Molte e varie sono le strade personali che hanno portato giovani dal Libano, dalla regione mediorientale e da vari Paesi europei a Beirut, accomunate – tuttavia – da una fede sincera e gioiosa.
«Sono musulmano praticante – ha detto Mohammed – e vivo con intensità le preghiere e i digiuni. Anche incontrare gli altri è un modo di pregare. Sono insegnante e la mia missione è quella di aver cura dei miei studenti, è parte della mia fede. Così, quando incontro persone di altre religioni o che hanno bisogno di me, li aiuto perché questo significa vivere la mia fede: essere un buon cittadino fa parte del mio credo».
«Cerco di vivere la mia fede tra le persone della mia stessa religione – è stato il commento di Zainab – con rispetto e devozione, ma cerco sempre la verità anche con gli altri, non importa se musulmani o meno. Mi sono sempre interessata al dialogo interreligioso, perché confrontarsi con gli altri sulle nostre esperienze, lotte, desideri ci arricchisce. Parlare con gli altri di religione, di Dio in una prospettiva più ampia ci fa sempre imparare qualcosa in più su noi stessi e ci educa all’accoglienza dell’altro».
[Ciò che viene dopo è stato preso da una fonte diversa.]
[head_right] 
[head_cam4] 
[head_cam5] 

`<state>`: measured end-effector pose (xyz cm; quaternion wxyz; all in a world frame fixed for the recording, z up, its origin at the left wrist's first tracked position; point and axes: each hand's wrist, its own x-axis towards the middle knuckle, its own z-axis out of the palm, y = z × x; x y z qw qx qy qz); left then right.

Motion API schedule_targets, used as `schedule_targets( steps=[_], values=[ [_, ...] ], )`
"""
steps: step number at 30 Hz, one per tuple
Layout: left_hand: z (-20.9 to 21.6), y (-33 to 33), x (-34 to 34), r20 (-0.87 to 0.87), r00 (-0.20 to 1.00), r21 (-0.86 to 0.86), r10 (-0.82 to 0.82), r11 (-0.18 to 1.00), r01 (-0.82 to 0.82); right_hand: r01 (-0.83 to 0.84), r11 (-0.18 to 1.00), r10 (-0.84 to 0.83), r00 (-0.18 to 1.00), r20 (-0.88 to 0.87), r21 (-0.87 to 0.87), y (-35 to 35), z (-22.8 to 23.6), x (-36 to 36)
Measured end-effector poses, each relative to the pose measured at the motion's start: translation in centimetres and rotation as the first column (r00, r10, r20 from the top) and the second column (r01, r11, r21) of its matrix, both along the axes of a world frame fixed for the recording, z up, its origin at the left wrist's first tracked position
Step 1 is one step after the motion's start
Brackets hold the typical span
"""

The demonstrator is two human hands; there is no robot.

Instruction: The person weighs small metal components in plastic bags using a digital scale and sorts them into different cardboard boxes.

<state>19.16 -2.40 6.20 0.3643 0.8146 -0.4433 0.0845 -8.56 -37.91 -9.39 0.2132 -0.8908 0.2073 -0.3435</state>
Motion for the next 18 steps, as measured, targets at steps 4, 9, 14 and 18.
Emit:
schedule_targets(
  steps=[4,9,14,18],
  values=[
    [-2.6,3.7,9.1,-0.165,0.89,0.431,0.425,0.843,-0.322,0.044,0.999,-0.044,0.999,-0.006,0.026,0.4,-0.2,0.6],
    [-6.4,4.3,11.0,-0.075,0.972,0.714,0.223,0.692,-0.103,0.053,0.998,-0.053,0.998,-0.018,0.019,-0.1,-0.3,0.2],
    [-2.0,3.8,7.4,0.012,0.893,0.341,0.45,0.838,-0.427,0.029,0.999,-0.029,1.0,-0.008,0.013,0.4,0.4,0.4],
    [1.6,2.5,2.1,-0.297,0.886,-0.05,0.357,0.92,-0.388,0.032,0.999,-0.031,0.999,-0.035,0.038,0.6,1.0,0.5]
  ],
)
«Ho imparato che si può raggiungere Dio ovunque: in chiesa come in moschea, meditando o cantando. Dio è sempre con noi – ha confidato Evette, affidando l’ultimo pensiero a Jérôme –. Spesso le persone hanno difficoltà a comprendersi perché non mangiano assieme, sono amici ma non parlano tra loro, non vogliono correre il rischio di fidarsi l’uno dell’altro. A Beirut ho avuto la sensazione di essere stato invitato per quello che sono, anche se non mi fido dell’altro, con tutti i miei pregiudizi, perché qui ho potuto accettare la sfida di ascoltare l’altro senza giudicare e senza essere giudicato. Sono calvinista, la mia fede aveva bisogno di immergersi nell’altro…».